## Task brief
Transcribe the listing below exactly, from its first line through the line with "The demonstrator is". Omit the pictures.

## Recorded information
········
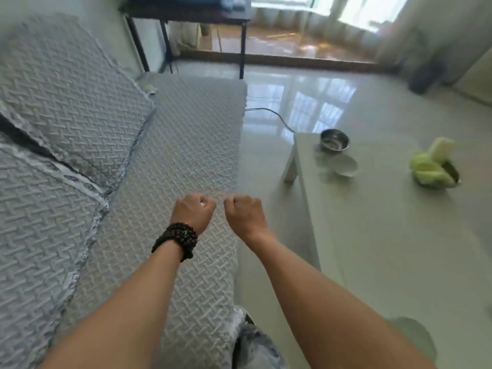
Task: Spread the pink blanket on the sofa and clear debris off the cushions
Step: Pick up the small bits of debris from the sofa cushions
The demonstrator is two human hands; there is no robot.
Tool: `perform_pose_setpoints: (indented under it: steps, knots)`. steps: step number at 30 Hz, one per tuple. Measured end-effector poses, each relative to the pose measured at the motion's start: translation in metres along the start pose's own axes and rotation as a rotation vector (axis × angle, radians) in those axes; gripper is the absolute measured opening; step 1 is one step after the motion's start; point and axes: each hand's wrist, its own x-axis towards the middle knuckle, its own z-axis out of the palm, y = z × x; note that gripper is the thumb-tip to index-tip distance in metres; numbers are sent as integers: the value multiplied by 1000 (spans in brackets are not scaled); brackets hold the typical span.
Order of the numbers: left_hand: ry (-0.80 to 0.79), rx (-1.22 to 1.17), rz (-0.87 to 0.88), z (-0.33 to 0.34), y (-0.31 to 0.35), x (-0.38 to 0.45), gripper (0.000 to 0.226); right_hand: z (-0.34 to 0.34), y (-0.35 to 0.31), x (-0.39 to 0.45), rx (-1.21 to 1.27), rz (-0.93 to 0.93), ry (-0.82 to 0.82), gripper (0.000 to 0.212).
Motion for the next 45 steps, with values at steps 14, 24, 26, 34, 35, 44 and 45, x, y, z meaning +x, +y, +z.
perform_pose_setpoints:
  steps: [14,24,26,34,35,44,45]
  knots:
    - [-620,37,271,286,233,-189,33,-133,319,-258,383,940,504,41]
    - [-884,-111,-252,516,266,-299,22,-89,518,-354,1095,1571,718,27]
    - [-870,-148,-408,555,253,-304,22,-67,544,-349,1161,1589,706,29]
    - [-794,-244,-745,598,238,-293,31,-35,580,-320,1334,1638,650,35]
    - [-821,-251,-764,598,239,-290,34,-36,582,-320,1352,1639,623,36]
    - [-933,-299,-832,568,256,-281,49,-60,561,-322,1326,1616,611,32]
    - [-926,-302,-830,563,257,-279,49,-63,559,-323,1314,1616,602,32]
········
## Result below
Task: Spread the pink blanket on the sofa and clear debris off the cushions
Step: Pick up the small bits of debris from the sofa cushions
The demonstrator is two human hands; there is no robot.

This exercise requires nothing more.